The Eighth Circuit case Lewy v. Remington Arms Co., 836 F.2d 1104 (8th Cir. 1988), provides a framework for trial courts to use when deciding whether to give an adverse inference instruction on documents destroyed under a company’s records retention policy. When the Lewy court remanded the case on other grounds, it outlined required findings for such an instruction should it be requested upon retrial:
- Is the records retention policy reasonable considering the facts and circumstances surrounding the documents at issue?
- Was the records retention policy instituted in bad faith?
- Despite the reasonableness and good-faith nature of the policy, should the documents at issue nevertheless have been retained under the particular circumstances, such as due to a preservation duty arising from specific impending litigation?
But wait a minute – even without an applicable preservation duty, one can’t simply adopt a retention schedule as sham cover for the bad faith disposal of what is fully expected to be evidence in future lawsuits. Consistent with the second Lewy element, case law indicates that absent any specific litigation preservation duty it is nonetheless sanctionable for a company to destroy documents and electronic data pursuant to a records retention schedule that was created in bad faith, for the express purpose of destroying information that would be relevant to future litigation.

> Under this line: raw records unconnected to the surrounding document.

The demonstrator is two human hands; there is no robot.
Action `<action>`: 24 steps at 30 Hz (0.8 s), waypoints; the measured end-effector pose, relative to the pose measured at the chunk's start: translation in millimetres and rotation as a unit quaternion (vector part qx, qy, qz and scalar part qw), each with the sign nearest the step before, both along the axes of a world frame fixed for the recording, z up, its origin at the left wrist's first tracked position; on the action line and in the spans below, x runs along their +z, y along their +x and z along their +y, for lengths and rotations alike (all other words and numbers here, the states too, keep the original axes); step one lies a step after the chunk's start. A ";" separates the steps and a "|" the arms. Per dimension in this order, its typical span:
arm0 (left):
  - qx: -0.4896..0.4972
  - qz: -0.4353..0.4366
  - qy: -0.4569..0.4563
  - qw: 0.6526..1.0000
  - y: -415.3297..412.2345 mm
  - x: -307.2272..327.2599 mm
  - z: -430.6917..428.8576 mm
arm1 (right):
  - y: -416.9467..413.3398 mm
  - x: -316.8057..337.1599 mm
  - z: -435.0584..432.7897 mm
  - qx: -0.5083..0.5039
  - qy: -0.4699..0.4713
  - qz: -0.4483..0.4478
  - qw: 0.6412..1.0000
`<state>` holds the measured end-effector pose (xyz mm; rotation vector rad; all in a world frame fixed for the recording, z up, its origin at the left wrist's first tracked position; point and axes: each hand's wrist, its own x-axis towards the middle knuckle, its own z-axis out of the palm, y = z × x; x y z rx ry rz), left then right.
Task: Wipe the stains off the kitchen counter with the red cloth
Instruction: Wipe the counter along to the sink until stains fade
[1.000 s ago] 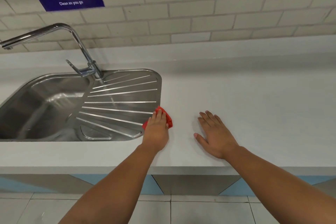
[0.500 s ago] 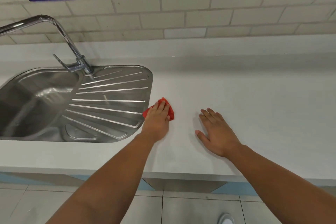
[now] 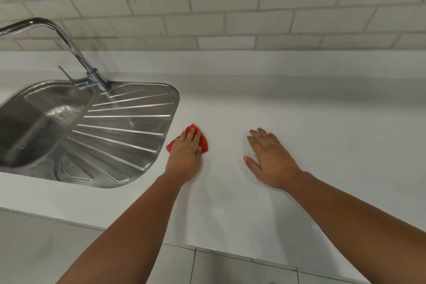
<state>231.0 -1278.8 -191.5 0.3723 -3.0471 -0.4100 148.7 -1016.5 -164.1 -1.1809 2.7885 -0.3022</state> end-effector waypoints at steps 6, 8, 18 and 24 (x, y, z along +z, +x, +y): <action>0.071 0.019 0.023 0.997 10.9 -4.1 48.2 | -34.5 -7.1 -3.8 0.010 -0.011 -0.009 1.000; -0.003 0.016 0.030 0.999 -6.4 -4.2 61.4 | -44.2 -9.2 -9.6 0.009 -0.011 -0.011 1.000; -0.045 -0.016 -0.007 0.999 -149.0 -3.2 -45.1 | -113.3 -15.2 -59.0 -0.058 -0.028 0.006 0.998; 0.031 -0.008 -0.029 0.999 -206.7 -6.4 -102.8 | -152.9 -16.1 -72.7 -0.094 -0.014 0.016 0.995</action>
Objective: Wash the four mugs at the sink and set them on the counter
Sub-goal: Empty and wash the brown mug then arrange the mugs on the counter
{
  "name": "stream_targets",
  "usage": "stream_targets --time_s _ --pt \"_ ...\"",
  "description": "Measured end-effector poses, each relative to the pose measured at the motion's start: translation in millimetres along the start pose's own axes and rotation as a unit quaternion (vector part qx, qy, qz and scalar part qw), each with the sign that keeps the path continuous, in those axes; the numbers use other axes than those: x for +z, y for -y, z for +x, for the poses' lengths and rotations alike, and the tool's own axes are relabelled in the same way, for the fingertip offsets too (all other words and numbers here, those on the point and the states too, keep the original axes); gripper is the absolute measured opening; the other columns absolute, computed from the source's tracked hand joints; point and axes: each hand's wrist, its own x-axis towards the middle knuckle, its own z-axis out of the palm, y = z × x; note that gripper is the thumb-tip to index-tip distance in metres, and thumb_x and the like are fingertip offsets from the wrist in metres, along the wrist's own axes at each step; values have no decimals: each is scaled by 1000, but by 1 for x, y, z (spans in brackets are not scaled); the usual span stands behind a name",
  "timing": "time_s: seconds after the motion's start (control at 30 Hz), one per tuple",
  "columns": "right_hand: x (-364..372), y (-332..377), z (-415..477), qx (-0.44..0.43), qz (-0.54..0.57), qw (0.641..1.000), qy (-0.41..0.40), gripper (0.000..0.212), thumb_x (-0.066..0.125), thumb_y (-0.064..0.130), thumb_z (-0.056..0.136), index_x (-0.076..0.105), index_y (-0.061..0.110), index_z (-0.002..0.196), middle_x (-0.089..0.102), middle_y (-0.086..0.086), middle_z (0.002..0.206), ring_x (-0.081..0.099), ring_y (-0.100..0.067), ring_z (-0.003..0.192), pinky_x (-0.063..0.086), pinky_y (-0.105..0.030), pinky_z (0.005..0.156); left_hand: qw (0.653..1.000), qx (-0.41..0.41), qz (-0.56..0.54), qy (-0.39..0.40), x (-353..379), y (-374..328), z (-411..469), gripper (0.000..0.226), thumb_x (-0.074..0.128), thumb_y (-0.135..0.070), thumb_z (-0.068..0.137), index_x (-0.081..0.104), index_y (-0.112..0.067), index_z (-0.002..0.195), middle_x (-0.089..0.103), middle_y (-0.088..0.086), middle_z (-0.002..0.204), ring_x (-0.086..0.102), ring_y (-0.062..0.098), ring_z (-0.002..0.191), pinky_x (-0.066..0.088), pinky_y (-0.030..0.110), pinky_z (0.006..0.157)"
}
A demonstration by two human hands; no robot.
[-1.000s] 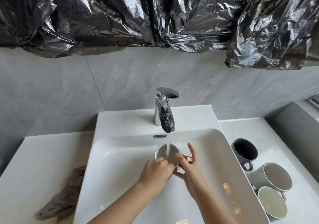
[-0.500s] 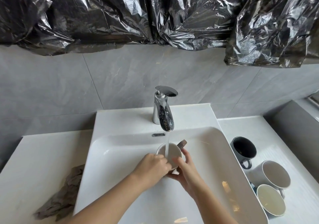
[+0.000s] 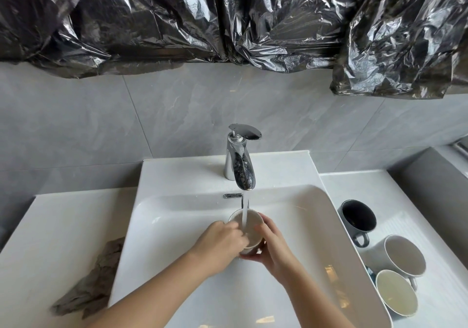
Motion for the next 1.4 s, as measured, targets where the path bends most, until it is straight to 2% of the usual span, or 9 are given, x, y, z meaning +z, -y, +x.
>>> stream_targets --time_s 0.3,0.47,0.77,0.83,0.93,1.03,1.13,1.3,1.4 --pt "6 21 -2 9 -31 999 -27 25 51 19 96 61 22 120 60 -11 122 58 -29 113 54 -62 84 851 -136 -156 -482 -98 22 -4 12 55 -13 86 62 -9 78 61 2 81 56 23 77 47 36 64" --pt "19 23 -8 45 24 999 0 27 49 20 97 59 16 122 58 -13 125 57 -31 113 59 -52 71 895 -184 -168 -371 -114 43 27 60 49 -13 83 42 -7 142 40 7 150 39 22 136 37 38 106" --pt "20 25 -10 27 26 999 -4 27 51 21 97 58 17 122 58 -12 125 59 -27 109 59 -49 72 918 -122 -164 -340 -87 35 26 59 30 -10 84 47 -13 140 41 -2 151 33 14 142 34 39 111" --pt "16 24 -12 9 14 1000 -2 27 51 23 97 57 20 123 58 -11 126 60 -28 112 59 -52 78 865 -173 -283 -377 -73 23 16 53 39 -12 90 42 -14 143 36 -6 152 29 5 142 27 25 114" --pt "11 22 -13 -18 15 1000 -6 34 58 28 91 55 23 125 55 -12 127 58 -29 113 59 -51 80 668 -374 -504 -399 -43 -1 -14 35 48 -27 91 52 -18 125 52 -4 128 50 11 121 40 25 97" --pt "11 18 -15 -58 -14 998 -6 56 61 34 75 50 26 129 52 -8 128 57 -26 111 59 -43 77 471 -506 -712 -128 -14 -10 -30 42 46 -55 91 52 -16 104 64 9 105 64 27 87 47 34 70" --pt "15 8 -18 -99 -66 993 1 64 65 40 66 47 34 127 55 -5 125 62 -22 105 58 -45 86 293 -389 -869 92 -4 -10 -29 86 31 -79 85 59 -6 121 67 21 115 68 39 95 55 43 74" --pt "17 -8 -23 -109 -127 984 54 66 63 25 73 38 35 133 54 -6 125 65 -12 95 55 -28 66 247 -375 -889 87 1 -4 -19 67 52 -72 77 71 -13 103 71 13 94 70 33 88 45 51 85" --pt "8 -5 -22 -58 -129 984 106 73 64 31 70 38 39 138 56 -3 131 58 -17 109 55 -34 87 282 -367 -886 38 15 -2 -20 66 63 -60 77 66 -10 120 66 15 111 65 35 94 51 41 78"
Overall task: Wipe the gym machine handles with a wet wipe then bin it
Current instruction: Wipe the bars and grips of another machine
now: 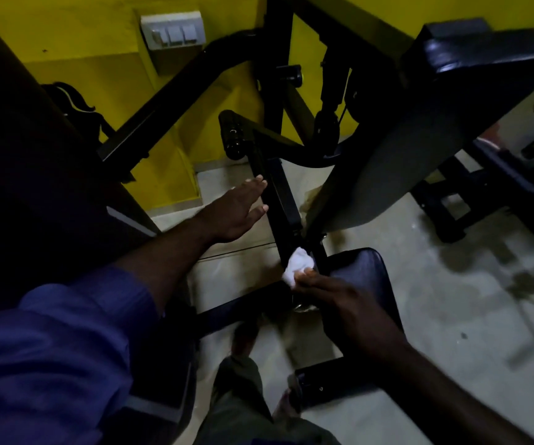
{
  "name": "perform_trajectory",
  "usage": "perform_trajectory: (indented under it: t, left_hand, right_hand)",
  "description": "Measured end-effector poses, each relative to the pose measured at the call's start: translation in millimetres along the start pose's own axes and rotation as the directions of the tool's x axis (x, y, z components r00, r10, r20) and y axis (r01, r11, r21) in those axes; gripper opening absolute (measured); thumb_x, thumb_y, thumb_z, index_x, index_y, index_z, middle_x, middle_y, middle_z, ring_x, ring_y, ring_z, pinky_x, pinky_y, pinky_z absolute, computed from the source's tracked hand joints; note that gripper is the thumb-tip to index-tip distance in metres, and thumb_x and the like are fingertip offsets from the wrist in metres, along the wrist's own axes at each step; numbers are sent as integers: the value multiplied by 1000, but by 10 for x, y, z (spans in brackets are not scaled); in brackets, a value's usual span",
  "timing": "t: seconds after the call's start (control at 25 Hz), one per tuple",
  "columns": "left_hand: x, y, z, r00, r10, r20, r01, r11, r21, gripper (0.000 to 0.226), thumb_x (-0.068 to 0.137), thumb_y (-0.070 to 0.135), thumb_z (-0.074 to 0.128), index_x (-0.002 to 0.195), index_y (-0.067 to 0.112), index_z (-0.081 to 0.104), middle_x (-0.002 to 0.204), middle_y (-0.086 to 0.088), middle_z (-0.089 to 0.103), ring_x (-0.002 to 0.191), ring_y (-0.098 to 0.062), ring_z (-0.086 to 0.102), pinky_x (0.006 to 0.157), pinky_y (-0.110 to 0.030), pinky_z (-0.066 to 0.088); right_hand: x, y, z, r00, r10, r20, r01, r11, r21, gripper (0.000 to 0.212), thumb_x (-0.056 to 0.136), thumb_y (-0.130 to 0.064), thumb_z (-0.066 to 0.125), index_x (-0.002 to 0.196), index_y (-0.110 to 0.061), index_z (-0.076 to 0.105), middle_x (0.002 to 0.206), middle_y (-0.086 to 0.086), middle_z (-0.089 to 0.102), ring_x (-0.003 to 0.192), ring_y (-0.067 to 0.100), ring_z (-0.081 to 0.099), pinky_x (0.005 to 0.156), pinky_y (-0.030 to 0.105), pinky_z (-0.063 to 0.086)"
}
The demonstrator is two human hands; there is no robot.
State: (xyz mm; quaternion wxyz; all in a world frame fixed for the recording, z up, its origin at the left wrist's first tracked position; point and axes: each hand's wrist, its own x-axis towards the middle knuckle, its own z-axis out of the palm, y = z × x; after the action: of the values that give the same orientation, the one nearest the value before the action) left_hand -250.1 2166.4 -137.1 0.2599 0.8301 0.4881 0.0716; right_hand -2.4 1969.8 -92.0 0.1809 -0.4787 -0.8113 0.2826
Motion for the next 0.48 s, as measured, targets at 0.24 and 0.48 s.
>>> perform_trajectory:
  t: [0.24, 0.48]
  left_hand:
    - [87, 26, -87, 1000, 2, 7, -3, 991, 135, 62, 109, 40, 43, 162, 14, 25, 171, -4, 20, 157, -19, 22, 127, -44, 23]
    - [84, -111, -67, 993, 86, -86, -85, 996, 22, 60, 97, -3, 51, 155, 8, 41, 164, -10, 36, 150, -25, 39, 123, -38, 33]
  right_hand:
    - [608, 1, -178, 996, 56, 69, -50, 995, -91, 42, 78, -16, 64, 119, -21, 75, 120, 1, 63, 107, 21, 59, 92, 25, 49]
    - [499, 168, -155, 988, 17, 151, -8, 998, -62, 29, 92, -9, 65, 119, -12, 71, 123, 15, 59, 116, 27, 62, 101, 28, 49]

Thus, in Micron Technology v. Rambus Inc., 917 F.Supp.2d 300 (D. Del. 2013), a patent infringement case, the court found that defendant Rambus implemented a records retention schedule as an integral part of its patent licensing and litigation strategy, adopting the policy “specifically for the purpose of gaining an advantage in litigation.” Under its newly adopted retention policy, Rambus destroyed 1,269 e-mail backup tapes and 400 boxes of documents in advance of its subsequent patent litigation, to prevent them from being discovered in the “upcoming battle.” The court concluded that:
Although Rambus’ duty to preserve did not arise until after it first adopted its document retention policy, there was nevertheless bad faith insofar as the document retention policy was executed with the intention to impede the factfinding efforts of Micron or other potential defendants …. Rambus not only intended to destroy selective documents, it did so to impair the ability of potential defendants, such as Micron, to defend themselves. It is in light of this cumulative evidence that the court finds clear and convincing evidence that Rambus’ spoliation was carried out in bad faith.